Activity
Every entry that follows is to be set down exactly, with its pictures omitted.

Task inputs
________________

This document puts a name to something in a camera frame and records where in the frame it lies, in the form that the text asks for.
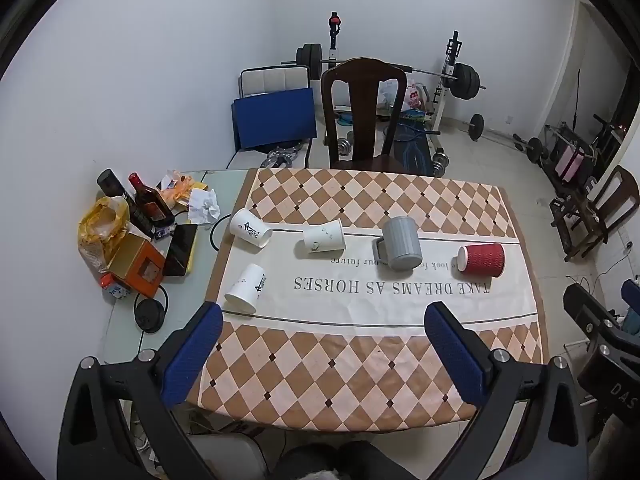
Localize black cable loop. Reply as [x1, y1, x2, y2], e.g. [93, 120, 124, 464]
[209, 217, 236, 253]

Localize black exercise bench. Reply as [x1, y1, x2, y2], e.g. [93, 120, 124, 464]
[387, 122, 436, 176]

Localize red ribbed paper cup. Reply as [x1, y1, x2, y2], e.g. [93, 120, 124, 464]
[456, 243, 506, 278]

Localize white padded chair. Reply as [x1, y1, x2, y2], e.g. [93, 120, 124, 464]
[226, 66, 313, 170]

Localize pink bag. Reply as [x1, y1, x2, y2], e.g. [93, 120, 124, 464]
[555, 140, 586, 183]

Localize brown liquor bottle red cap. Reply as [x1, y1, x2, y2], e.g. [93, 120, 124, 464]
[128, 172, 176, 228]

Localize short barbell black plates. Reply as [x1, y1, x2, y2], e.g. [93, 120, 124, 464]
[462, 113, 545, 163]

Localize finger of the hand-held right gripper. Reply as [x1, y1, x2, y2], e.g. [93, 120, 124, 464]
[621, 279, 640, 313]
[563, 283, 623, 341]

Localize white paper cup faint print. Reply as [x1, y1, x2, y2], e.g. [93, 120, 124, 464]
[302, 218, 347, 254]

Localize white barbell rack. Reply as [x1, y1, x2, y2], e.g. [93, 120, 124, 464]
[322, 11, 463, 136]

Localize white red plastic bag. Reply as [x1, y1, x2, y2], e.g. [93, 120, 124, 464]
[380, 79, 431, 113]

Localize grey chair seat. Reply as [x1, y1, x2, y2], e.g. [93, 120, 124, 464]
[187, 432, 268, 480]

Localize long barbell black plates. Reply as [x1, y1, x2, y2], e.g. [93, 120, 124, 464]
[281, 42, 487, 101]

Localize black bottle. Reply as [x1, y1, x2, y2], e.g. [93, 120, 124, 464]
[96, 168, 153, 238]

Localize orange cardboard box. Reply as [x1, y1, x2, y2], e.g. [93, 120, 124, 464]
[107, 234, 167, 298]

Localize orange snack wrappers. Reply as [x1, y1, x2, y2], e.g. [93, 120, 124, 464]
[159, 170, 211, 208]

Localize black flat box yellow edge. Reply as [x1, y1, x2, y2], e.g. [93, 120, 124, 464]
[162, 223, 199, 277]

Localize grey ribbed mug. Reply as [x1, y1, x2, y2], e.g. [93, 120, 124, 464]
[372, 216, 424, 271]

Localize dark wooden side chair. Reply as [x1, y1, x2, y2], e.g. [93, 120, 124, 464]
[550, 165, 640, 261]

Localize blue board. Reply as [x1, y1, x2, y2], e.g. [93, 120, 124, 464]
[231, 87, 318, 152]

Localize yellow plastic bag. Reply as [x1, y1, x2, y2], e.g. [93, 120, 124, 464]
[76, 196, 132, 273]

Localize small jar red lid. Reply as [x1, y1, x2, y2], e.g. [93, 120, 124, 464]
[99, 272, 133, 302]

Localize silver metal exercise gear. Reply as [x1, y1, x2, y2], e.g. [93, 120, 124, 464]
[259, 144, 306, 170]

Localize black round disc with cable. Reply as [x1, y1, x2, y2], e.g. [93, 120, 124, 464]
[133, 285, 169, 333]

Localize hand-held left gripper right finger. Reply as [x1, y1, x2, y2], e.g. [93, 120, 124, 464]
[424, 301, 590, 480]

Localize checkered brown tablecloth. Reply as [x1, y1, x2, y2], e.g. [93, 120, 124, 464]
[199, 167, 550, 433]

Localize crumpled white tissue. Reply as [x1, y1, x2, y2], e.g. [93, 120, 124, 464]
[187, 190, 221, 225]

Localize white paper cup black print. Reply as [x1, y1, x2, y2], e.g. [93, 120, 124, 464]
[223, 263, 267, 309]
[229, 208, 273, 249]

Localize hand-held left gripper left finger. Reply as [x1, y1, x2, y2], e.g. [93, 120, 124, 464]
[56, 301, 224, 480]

________________

Exercise answer
This document puts a name to something in a camera frame and records where in the frame it lies, in the form that the text asks for.
Localize black cable loop. Reply as [x1, y1, x2, y2], e.g. [93, 120, 124, 464]
[209, 217, 236, 253]

Localize black exercise bench. Reply as [x1, y1, x2, y2], e.g. [93, 120, 124, 464]
[387, 122, 436, 176]

Localize red ribbed paper cup. Reply as [x1, y1, x2, y2], e.g. [93, 120, 124, 464]
[456, 243, 506, 278]

Localize white padded chair. Reply as [x1, y1, x2, y2], e.g. [93, 120, 124, 464]
[226, 66, 313, 170]

Localize pink bag. Reply as [x1, y1, x2, y2], e.g. [93, 120, 124, 464]
[555, 140, 586, 183]

Localize brown liquor bottle red cap. Reply as [x1, y1, x2, y2], e.g. [93, 120, 124, 464]
[128, 172, 176, 228]

Localize short barbell black plates. Reply as [x1, y1, x2, y2], e.g. [93, 120, 124, 464]
[462, 113, 545, 163]

Localize finger of the hand-held right gripper. Reply as [x1, y1, x2, y2], e.g. [93, 120, 124, 464]
[621, 279, 640, 313]
[563, 283, 623, 341]

Localize white paper cup faint print. Reply as [x1, y1, x2, y2], e.g. [93, 120, 124, 464]
[302, 218, 347, 254]

Localize white barbell rack. Reply as [x1, y1, x2, y2], e.g. [93, 120, 124, 464]
[322, 11, 463, 136]

Localize white red plastic bag. Reply as [x1, y1, x2, y2], e.g. [93, 120, 124, 464]
[380, 79, 431, 113]

Localize grey chair seat. Reply as [x1, y1, x2, y2], e.g. [93, 120, 124, 464]
[187, 432, 268, 480]

Localize long barbell black plates. Reply as [x1, y1, x2, y2], e.g. [93, 120, 124, 464]
[281, 42, 487, 101]

Localize black bottle. Reply as [x1, y1, x2, y2], e.g. [93, 120, 124, 464]
[96, 168, 153, 238]

Localize orange cardboard box. Reply as [x1, y1, x2, y2], e.g. [93, 120, 124, 464]
[107, 234, 167, 298]

Localize orange snack wrappers. Reply as [x1, y1, x2, y2], e.g. [93, 120, 124, 464]
[159, 170, 211, 208]

Localize black flat box yellow edge. Reply as [x1, y1, x2, y2], e.g. [93, 120, 124, 464]
[162, 223, 199, 277]

Localize grey ribbed mug. Reply as [x1, y1, x2, y2], e.g. [93, 120, 124, 464]
[372, 216, 424, 271]

Localize dark wooden side chair. Reply as [x1, y1, x2, y2], e.g. [93, 120, 124, 464]
[550, 165, 640, 261]

Localize blue board. Reply as [x1, y1, x2, y2], e.g. [93, 120, 124, 464]
[231, 87, 318, 152]

Localize yellow plastic bag. Reply as [x1, y1, x2, y2], e.g. [93, 120, 124, 464]
[76, 196, 132, 273]

Localize small jar red lid. Reply as [x1, y1, x2, y2], e.g. [93, 120, 124, 464]
[99, 272, 133, 302]

Localize silver metal exercise gear. Reply as [x1, y1, x2, y2], e.g. [93, 120, 124, 464]
[259, 144, 306, 170]

Localize black round disc with cable. Reply as [x1, y1, x2, y2], e.g. [93, 120, 124, 464]
[133, 285, 169, 333]

Localize hand-held left gripper right finger. Reply as [x1, y1, x2, y2], e.g. [93, 120, 124, 464]
[424, 301, 590, 480]

Localize checkered brown tablecloth. Reply as [x1, y1, x2, y2], e.g. [93, 120, 124, 464]
[199, 167, 550, 433]

Localize crumpled white tissue. Reply as [x1, y1, x2, y2], e.g. [93, 120, 124, 464]
[187, 190, 221, 225]

Localize white paper cup black print. Reply as [x1, y1, x2, y2], e.g. [93, 120, 124, 464]
[223, 263, 267, 309]
[229, 208, 273, 249]

Localize hand-held left gripper left finger. Reply as [x1, y1, x2, y2], e.g. [93, 120, 124, 464]
[56, 301, 224, 480]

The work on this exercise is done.